→ What you have to do:
Span requested from the data below: the line with "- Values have" through the line with "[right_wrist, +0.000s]", both included. Give only these lines again, exactly, and leave every picture out.

→ Information given:
^^^^
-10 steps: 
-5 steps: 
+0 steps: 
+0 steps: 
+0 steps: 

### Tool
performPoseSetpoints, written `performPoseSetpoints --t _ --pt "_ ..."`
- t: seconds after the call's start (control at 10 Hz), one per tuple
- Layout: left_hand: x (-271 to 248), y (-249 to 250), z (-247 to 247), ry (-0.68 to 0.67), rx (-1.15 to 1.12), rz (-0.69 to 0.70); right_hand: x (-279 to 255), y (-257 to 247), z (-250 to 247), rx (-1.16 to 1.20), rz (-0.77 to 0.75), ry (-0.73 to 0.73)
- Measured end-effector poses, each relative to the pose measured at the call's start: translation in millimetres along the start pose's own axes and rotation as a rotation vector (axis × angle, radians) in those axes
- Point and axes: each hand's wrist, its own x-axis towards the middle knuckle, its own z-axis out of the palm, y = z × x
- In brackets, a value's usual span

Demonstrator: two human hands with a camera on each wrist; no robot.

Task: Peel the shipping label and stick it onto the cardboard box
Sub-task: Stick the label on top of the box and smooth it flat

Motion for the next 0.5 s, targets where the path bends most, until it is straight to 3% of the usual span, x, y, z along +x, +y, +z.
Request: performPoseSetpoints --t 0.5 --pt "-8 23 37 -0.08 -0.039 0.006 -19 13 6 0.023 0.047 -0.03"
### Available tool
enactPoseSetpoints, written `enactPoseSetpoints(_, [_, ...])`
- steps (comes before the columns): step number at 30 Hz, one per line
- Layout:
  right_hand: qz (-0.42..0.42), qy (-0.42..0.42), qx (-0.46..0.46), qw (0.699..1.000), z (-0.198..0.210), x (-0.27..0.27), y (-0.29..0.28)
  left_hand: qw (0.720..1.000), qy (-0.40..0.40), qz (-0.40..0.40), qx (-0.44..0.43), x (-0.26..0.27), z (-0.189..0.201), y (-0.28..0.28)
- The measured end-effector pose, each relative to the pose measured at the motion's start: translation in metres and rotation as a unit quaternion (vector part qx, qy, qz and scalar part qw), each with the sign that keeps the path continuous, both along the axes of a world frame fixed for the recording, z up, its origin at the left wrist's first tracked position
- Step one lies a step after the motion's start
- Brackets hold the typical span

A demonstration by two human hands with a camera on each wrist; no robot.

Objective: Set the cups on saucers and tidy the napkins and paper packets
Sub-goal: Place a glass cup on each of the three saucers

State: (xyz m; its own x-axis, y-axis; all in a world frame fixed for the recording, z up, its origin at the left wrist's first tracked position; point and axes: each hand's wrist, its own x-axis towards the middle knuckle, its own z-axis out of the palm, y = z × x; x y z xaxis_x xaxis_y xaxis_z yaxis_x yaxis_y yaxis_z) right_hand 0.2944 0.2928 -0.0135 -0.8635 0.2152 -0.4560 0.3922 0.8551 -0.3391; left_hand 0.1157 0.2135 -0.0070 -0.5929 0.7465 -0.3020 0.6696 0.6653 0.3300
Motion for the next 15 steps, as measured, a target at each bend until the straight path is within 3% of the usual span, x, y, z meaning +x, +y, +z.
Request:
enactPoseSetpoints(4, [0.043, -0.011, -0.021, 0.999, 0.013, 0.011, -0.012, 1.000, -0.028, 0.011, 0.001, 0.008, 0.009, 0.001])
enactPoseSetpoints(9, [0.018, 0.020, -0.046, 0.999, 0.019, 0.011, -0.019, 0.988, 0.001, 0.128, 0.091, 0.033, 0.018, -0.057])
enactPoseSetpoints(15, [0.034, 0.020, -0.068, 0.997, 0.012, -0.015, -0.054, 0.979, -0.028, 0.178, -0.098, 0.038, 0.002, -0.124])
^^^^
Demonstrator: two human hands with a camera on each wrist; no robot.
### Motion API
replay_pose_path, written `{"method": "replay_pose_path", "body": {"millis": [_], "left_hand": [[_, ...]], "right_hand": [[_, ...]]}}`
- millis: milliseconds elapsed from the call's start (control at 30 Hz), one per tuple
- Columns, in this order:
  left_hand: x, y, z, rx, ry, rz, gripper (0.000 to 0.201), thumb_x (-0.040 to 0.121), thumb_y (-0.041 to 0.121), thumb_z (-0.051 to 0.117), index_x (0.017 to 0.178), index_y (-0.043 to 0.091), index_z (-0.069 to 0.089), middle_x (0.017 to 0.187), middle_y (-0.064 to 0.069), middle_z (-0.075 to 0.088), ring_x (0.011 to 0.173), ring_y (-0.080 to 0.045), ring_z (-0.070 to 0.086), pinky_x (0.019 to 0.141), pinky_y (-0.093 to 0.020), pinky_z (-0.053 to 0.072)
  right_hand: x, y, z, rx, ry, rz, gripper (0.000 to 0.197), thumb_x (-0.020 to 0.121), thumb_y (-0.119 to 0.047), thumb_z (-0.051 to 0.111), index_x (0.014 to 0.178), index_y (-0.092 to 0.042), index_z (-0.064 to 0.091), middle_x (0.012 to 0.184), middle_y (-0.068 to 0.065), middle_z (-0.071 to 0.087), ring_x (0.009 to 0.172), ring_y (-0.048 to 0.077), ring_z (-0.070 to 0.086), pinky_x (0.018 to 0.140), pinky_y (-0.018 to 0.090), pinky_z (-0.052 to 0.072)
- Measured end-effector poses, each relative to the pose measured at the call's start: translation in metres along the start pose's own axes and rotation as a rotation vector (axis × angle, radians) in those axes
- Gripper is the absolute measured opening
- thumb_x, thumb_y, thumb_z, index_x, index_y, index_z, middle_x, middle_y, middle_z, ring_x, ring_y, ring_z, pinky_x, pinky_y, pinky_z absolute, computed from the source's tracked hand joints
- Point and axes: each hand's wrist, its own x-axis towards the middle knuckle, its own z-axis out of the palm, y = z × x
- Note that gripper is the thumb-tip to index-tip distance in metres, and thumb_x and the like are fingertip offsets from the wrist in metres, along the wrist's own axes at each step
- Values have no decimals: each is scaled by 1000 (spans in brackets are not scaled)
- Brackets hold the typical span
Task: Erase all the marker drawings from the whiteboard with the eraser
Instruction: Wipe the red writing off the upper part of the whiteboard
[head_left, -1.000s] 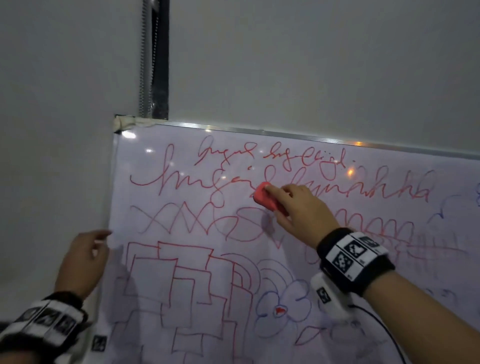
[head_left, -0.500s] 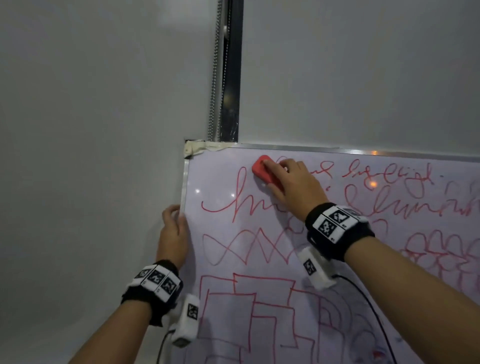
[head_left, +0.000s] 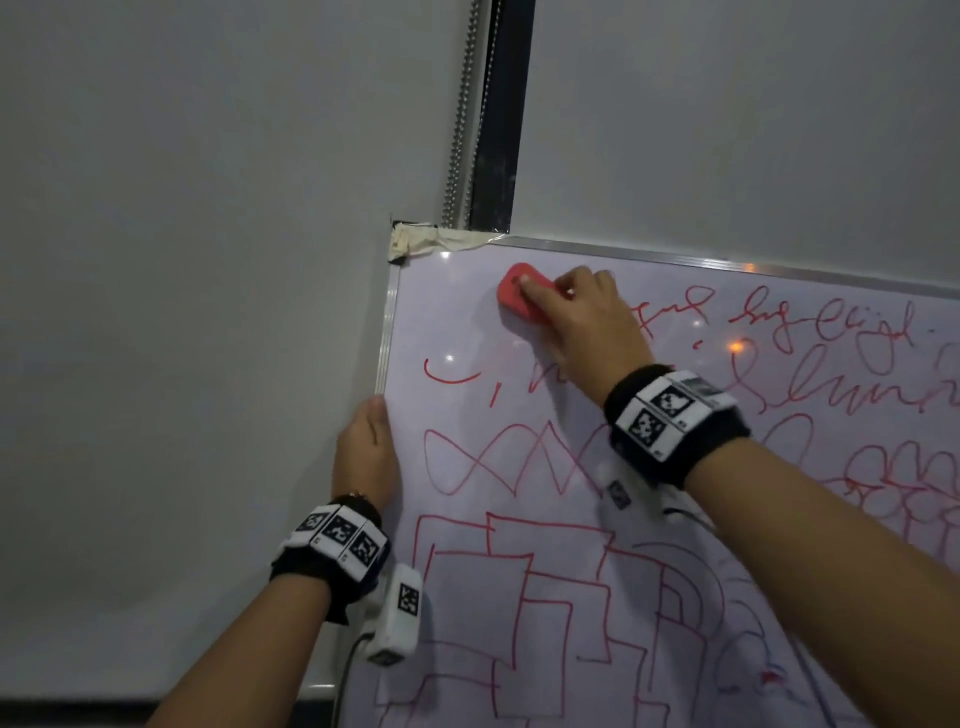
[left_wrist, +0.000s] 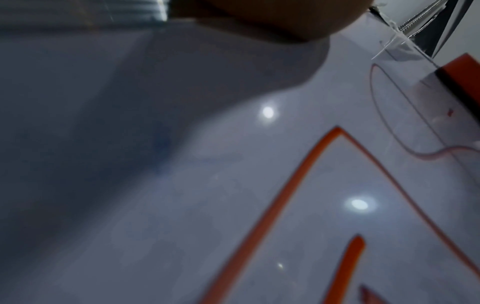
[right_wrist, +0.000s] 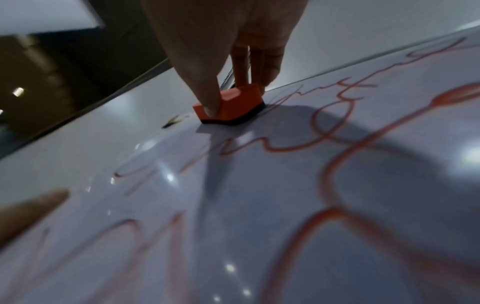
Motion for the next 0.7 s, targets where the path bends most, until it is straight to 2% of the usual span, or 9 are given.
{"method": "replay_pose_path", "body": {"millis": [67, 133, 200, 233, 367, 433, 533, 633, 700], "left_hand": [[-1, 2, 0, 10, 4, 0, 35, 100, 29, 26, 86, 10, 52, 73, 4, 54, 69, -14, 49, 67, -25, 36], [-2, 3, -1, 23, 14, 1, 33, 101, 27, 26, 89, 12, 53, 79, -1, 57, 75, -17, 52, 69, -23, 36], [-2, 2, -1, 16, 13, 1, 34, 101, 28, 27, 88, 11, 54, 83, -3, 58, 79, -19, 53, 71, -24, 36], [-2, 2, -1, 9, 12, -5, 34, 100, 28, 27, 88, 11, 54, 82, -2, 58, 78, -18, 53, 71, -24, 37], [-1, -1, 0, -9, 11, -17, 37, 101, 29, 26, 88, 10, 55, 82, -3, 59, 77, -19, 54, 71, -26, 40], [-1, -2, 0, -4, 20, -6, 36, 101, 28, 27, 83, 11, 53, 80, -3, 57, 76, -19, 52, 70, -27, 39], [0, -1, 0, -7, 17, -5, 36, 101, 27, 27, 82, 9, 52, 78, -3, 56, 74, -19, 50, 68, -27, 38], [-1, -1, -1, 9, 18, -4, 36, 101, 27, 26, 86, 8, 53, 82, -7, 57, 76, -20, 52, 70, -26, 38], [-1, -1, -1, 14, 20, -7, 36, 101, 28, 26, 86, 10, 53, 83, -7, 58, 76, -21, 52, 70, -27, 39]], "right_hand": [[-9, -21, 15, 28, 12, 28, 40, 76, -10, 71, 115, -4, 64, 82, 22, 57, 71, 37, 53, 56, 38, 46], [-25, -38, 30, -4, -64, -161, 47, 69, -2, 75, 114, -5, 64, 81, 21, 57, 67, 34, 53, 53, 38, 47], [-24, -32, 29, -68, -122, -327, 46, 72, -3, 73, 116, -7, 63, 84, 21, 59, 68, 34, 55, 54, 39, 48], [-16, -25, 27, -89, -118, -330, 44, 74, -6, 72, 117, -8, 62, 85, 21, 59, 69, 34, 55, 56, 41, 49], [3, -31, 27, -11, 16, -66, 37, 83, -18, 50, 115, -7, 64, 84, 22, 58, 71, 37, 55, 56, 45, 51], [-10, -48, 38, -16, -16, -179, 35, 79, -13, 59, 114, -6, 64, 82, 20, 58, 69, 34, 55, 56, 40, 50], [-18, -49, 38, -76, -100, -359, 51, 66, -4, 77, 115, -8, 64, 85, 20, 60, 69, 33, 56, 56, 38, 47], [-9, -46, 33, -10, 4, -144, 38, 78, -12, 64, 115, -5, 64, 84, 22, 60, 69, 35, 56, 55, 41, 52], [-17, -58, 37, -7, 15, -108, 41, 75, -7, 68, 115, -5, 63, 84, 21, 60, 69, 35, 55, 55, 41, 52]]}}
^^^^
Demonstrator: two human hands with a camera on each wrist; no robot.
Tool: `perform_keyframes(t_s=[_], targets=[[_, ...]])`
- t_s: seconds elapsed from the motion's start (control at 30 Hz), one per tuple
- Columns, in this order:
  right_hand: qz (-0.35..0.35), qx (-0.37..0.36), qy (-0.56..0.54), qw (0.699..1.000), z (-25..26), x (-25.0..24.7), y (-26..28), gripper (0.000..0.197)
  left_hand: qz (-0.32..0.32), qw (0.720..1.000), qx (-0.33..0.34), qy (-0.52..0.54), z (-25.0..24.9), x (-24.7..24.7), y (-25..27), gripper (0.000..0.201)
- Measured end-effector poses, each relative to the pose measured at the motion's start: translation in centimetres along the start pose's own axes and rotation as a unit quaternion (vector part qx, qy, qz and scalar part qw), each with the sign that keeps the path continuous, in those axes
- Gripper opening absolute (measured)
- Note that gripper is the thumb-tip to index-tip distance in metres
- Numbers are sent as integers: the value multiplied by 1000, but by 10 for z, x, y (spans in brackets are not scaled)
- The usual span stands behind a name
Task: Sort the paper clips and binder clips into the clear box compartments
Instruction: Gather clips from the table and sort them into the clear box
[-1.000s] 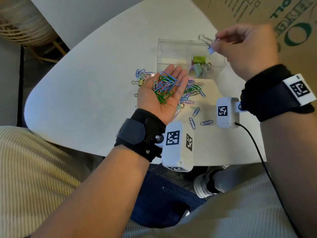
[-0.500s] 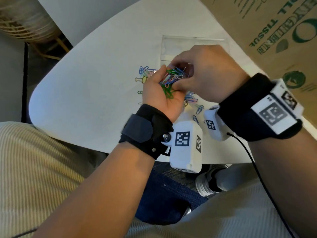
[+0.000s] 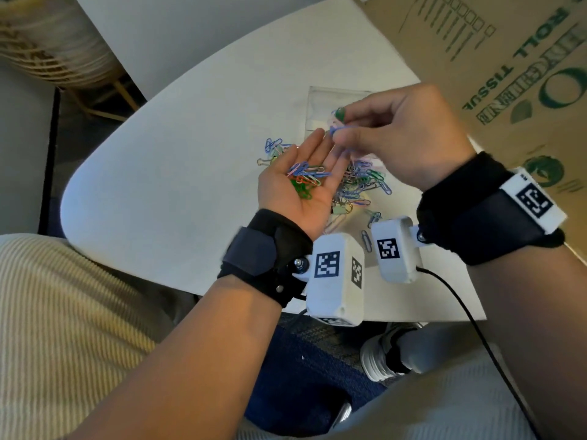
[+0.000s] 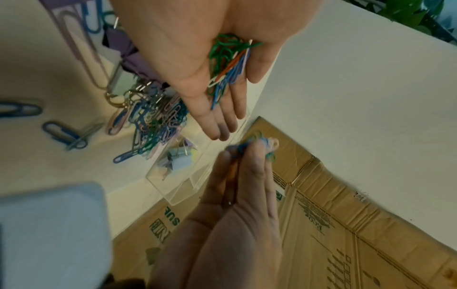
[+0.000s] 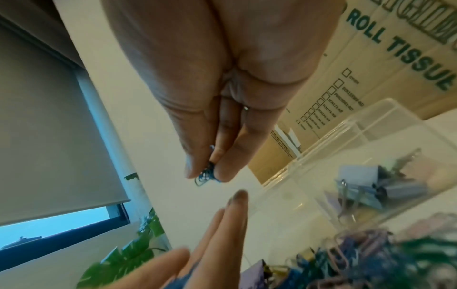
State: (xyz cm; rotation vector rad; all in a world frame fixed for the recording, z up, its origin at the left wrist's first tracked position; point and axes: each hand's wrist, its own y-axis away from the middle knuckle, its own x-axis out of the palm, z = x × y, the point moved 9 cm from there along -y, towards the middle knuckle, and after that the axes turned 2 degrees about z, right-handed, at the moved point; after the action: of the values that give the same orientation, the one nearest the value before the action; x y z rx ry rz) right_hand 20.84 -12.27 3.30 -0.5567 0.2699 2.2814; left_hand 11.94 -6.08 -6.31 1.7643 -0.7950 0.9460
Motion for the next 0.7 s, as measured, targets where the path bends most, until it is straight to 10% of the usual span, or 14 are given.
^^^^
→ Response area:
- Values have no decimals: each is scaled by 1000 (spans in brackets are not scaled)
- Brackets hold the typical span
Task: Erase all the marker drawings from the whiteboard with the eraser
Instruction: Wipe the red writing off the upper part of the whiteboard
[head_left, -1.000s] 
[head_left, -0.500s] 
[head_left, +0.000s] 
[left_wrist, +0.000s] 
[right_wrist, +0.000s] 

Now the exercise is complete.